Re: How reading works?

2022-07-13 Thread Sid
Yeah, I understood that now.

Thanks for the explanation, Bjorn.

Sid

On Wed, Jul 6, 2022 at 1:46 AM Bjørn Jørgensen 
wrote:

> Ehh.. What is "*duplicate column*" ? I don't think Spark supports that.
>
> duplicate column = duplicate rows
>
>
> tir. 5. jul. 2022 kl. 22:13 skrev Bjørn Jørgensen <
> bjornjorgen...@gmail.com>:
>
>> "*but I am getting the issue of the duplicate column which was present
>> in the old dataset.*"
>>
>> So you have answered your question!
>>
>> spark.read.option("multiline","true").json("path").filter(
>> col("edl_timestamp")>last_saved_timestamp) As you have figured out,
>> spark read all the json files in "path" then filter.
>>
>> There are some file formats that can have filters before reading files.
>> The one that I know about is Parquet. Like this link explains Spark:
>> Understand the Basic of Pushed Filter and Partition Filter Using Parquet
>> File
>> <https://medium.com/@songkunjump/spark-understand-the-basic-of-pushed-filter-and-partition-filter-using-parquet-file-3e5789e260bd>
>>
>>
>>
>>
>>
>> tir. 5. jul. 2022 kl. 21:21 skrev Sid :
>>
>>> Hi Team,
>>>
>>> I still need help in understanding how reading works exactly?
>>>
>>> Thanks,
>>> Sid
>>>
>>> On Mon, Jun 20, 2022 at 2:23 PM Sid  wrote:
>>>
>>>> Hi Team,
>>>>
>>>> Can somebody help?
>>>>
>>>> Thanks,
>>>> Sid
>>>>
>>>> On Sun, Jun 19, 2022 at 3:51 PM Sid  wrote:
>>>>
>>>>> Hi,
>>>>>
>>>>> I already have a partitioned JSON dataset in s3 like the below:
>>>>>
>>>>> edl_timestamp=2022090800
>>>>>
>>>>> Now, the problem is, in the earlier 10 days of data collection there
>>>>> was a duplicate columns issue due to which we couldn't read the data.
>>>>>
>>>>> Now the latest 10 days of data are proper. So, I am trying to do
>>>>> something like the below:
>>>>>
>>>>>
>>>>> spark.read.option("multiline","true").json("path").filter(col("edl_timestamp")>last_saved_timestamp)
>>>>>
>>>>> but I am getting the issue of the duplicate column which was present
>>>>> in the old dataset. So, I am trying to understand how the spark reads the
>>>>> data. Does it full dataset and filter on the basis of the last saved
>>>>> timestamp or does it filter only what is required? If the second case is
>>>>> true, then it should have read the data since the latest data is correct.
>>>>>
>>>>> So just trying to understand. Could anyone help here?
>>>>>
>>>>> Thanks,
>>>>> Sid
>>>>>
>>>>>
>>>>>
>>
>> --
>> Bjørn Jørgensen
>> Vestre Aspehaug 4, 6010 Ålesund
>> Norge
>>
>> +47 480 94 297
>>
>
>
> --
> Bjørn Jørgensen
> Vestre Aspehaug 4, 6010 Ålesund
> Norge
>
> +47 480 94 297
>


Re: How reading works?

2022-07-05 Thread Bjørn Jørgensen
Ehh.. What is "*duplicate column*" ? I don't think Spark supports that.

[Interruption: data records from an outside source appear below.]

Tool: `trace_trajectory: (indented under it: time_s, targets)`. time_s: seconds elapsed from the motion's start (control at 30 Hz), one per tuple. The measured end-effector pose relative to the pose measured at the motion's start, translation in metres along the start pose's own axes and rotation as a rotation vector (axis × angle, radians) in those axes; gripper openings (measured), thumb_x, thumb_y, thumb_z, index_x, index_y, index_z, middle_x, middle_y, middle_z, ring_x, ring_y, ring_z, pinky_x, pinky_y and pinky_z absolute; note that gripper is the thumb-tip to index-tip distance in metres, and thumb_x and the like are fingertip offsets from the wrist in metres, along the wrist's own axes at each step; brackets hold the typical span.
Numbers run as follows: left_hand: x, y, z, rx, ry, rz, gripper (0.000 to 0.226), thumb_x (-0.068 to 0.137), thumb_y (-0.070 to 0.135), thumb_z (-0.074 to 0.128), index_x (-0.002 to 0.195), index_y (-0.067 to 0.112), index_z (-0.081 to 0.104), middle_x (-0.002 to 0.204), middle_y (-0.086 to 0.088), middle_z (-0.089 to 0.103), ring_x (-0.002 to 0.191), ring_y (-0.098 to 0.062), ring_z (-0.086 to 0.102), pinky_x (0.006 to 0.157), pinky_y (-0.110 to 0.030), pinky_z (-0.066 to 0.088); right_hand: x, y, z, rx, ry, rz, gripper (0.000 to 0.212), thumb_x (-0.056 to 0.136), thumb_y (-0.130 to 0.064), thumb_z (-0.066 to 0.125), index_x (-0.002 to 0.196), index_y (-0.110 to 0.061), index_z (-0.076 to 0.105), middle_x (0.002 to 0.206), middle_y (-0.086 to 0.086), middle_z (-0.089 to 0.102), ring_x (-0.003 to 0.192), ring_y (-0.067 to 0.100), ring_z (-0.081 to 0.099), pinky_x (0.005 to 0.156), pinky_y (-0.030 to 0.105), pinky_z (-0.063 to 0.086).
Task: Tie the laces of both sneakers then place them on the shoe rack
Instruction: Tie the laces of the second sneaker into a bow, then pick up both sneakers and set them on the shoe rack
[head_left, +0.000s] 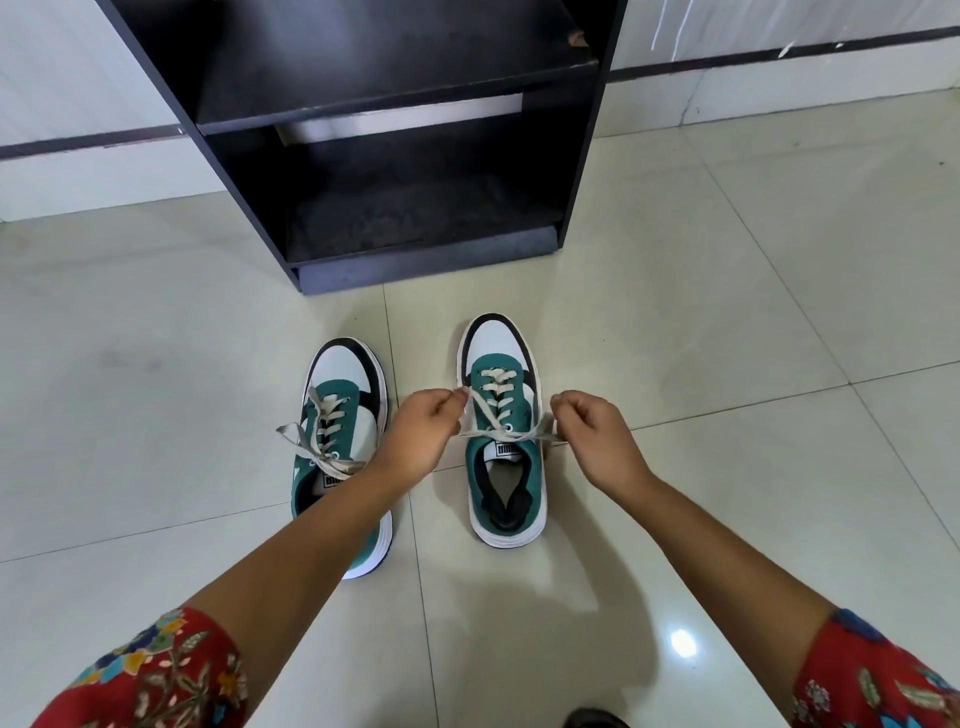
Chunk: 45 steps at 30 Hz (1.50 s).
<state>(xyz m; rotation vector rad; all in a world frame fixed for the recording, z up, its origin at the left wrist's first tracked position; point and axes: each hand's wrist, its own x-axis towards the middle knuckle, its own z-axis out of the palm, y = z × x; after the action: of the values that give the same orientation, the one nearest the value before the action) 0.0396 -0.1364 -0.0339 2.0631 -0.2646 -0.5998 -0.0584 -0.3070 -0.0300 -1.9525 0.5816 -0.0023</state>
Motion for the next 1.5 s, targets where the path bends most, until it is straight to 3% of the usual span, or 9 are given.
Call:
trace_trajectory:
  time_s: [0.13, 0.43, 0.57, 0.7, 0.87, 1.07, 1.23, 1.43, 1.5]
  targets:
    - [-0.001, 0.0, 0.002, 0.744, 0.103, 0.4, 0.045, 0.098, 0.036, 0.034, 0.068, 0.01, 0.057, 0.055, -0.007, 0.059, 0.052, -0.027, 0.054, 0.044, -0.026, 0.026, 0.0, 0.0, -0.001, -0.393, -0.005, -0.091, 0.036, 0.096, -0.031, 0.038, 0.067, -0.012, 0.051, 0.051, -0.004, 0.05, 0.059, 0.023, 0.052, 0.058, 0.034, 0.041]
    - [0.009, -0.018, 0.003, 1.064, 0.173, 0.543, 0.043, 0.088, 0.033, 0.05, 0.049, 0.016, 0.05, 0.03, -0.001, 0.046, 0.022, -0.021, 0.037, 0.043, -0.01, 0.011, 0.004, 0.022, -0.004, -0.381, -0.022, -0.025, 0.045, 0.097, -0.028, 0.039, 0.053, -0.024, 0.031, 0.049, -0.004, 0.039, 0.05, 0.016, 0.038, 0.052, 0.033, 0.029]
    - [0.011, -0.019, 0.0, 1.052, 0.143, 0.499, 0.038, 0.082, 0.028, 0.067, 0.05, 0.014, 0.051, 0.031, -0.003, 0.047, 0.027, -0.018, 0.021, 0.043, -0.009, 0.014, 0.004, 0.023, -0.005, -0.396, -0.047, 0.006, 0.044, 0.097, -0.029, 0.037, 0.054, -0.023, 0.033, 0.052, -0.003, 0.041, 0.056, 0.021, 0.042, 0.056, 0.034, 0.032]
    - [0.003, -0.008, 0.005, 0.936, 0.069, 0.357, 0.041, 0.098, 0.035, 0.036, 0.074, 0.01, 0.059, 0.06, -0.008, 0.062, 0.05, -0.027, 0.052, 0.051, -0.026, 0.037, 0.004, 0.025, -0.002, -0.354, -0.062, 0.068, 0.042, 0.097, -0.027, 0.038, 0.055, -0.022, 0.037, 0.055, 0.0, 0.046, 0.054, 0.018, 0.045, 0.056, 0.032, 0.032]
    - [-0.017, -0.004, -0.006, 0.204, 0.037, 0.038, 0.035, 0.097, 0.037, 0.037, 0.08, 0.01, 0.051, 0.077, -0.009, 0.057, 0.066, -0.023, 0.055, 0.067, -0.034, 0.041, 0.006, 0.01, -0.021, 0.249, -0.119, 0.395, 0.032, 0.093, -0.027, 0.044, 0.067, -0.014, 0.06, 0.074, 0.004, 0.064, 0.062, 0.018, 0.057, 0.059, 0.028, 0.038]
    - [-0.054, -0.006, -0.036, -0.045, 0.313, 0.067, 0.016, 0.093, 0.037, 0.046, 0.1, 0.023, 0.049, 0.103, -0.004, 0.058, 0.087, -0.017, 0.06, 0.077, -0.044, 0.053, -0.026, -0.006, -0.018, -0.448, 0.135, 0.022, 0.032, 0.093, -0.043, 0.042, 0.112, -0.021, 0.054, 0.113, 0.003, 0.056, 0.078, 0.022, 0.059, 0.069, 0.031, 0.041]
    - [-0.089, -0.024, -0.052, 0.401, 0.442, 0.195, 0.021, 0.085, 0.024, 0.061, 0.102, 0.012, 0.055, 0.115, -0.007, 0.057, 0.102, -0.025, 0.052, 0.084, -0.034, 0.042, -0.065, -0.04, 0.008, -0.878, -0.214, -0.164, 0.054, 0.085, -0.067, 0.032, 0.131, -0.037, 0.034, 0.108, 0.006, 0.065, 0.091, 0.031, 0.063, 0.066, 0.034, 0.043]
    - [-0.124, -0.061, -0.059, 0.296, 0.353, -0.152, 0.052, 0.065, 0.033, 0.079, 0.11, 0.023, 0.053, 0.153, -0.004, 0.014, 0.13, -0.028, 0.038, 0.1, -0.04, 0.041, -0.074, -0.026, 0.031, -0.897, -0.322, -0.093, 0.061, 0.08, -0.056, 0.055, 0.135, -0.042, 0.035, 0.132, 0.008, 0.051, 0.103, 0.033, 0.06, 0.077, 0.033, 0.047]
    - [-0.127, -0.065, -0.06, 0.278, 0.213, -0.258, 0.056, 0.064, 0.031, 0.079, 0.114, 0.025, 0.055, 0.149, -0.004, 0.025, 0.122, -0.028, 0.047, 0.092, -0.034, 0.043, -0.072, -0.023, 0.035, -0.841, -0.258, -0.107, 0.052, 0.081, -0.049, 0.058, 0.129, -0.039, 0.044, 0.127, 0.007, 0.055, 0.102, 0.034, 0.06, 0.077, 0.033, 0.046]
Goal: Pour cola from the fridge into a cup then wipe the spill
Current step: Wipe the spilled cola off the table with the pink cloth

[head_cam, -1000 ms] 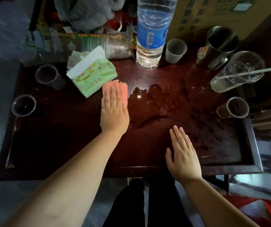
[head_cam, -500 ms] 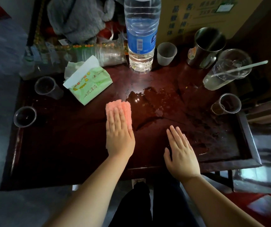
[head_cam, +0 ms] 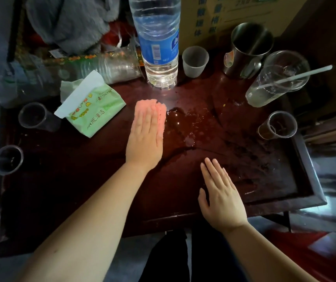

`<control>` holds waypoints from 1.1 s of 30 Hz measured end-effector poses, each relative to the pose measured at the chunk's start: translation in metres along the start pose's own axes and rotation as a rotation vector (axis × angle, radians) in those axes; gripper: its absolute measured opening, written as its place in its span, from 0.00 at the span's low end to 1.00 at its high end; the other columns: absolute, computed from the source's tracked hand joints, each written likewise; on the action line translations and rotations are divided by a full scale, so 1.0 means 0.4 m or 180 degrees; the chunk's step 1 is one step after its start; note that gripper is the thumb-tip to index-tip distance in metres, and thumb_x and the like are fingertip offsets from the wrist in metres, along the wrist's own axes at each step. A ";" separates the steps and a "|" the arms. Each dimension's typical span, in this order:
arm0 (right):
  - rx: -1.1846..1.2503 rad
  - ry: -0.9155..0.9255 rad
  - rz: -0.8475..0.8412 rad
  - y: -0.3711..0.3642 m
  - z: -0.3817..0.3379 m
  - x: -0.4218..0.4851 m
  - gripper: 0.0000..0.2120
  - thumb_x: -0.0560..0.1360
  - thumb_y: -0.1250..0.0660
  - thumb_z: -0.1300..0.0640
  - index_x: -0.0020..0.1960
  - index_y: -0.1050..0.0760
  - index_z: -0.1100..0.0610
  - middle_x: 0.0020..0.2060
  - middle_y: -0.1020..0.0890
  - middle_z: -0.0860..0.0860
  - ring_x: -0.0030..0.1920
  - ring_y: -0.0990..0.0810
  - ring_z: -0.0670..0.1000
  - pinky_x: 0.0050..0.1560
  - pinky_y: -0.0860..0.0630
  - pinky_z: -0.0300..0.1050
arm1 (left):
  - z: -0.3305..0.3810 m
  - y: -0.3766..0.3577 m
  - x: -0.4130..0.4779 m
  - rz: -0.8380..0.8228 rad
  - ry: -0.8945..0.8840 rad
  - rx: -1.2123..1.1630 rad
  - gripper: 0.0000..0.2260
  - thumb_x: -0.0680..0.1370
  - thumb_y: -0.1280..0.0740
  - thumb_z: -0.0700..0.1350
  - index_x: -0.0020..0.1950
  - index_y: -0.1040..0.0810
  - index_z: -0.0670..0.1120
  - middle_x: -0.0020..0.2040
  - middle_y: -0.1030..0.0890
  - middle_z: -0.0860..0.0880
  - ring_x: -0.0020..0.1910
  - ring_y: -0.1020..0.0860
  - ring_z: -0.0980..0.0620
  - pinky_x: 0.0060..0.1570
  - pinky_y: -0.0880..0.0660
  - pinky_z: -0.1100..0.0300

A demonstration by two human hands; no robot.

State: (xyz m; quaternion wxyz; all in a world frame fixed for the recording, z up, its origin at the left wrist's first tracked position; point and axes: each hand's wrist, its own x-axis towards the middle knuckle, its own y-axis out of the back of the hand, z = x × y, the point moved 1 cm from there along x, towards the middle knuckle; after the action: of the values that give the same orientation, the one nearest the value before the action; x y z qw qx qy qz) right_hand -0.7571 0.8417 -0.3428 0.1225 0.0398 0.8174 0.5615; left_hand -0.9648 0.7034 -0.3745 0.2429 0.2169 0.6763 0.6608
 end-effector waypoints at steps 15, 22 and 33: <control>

duplicate column = duplicate rows


tir. 5. jul. 2022 kl. 22:13 skrev Bjørn Jørgensen :

> "*but I am getting the issue of the duplicate column which was present in
> the old dataset.*"
>
> So you have answered your question!
>
> spark.read.option("multiline","true").json("path").filter(
> col("edl_timestamp")>last_saved_timestamp) As you have figured out, spark
> read all the json files in "path" then filter.
>
> There are some file formats that can have filters before reading files.
> The one that I know about is Parquet. Like this link explains Spark:
> Understand the Basic of Pushed Filter and Partition Filter Using Parquet
> File
> <https://medium.com/@songkunjump/spark-understand-the-basic-of-pushed-filter-and-partition-filter-using-parquet-file-3e5789e260bd>
>
>
>
>
>
> tir. 5. jul. 2022 kl. 21:21 skrev Sid :
>
>> Hi Team,
>>
>> I still need help in understanding how reading works exactly?
>>
>> Thanks,
>> Sid
>>
>> On Mon, Jun 20, 2022 at 2:23 PM Sid  wrote:
>>
>>> Hi Team,
>>>
>>> Can somebody help?
>>>
>>> Thanks,
>>> Sid
>>>
>>> On Sun, Jun 19, 2022 at 3:51 PM Sid  wrote:
>>>
>>>> Hi,
>>>>
>>>> I already have a partitioned JSON dataset in s3 like the below:
>>>>
>>>> edl_timestamp=2022090800
>>>>
>>>> Now, the problem is, in the earlier 10 days of data collection there
>>>> was a duplicate columns issue due to which we couldn't read the data.
>>>>
>>>> Now the latest 10 days of data are proper. So, I am trying to do
>>>> something like the below:
>>>>
>>>>
>>>> spark.read.option("multiline","true").json("path").filter(col("edl_timestamp")>last_saved_timestamp)
>>>>
>>>> but I am getting the issue of the duplicate column which was present in
>>>> the old dataset. So, I am trying to understand how the spark reads the
>>>> data. Does it full dataset and filter on the basis of the last saved
>>>> timestamp or does it filter only what is required? If the second case is
>>>> true, then it should have read the data since the latest data is correct.
>>>>
>>>> So just trying to understand. Could anyone help here?
>>>>
>>>> Thanks,
>>>> Sid
>>>>
>>>>
>>>>
>
> --
> Bjørn Jørgensen
> Vestre Aspehaug 4, 6010 Ålesund
> Norge
>
> +47 480 94 297
>


-- 
Bjørn Jørgensen
Vestre Aspehaug 4, 6010 Ålesund
Norge

+47 480 94 297


Re: How reading works?

2022-07-05 Thread Bjørn Jørgensen
"*but I am getting the issue of the duplicate column which was present in
the old dataset.*"

So you have answered your question!

spark.read.option("multiline","true").json("path").filter(
col("edl_timestamp")>last_saved_timestamp) As you have figured out, spark
read all the json files in "path" then filter.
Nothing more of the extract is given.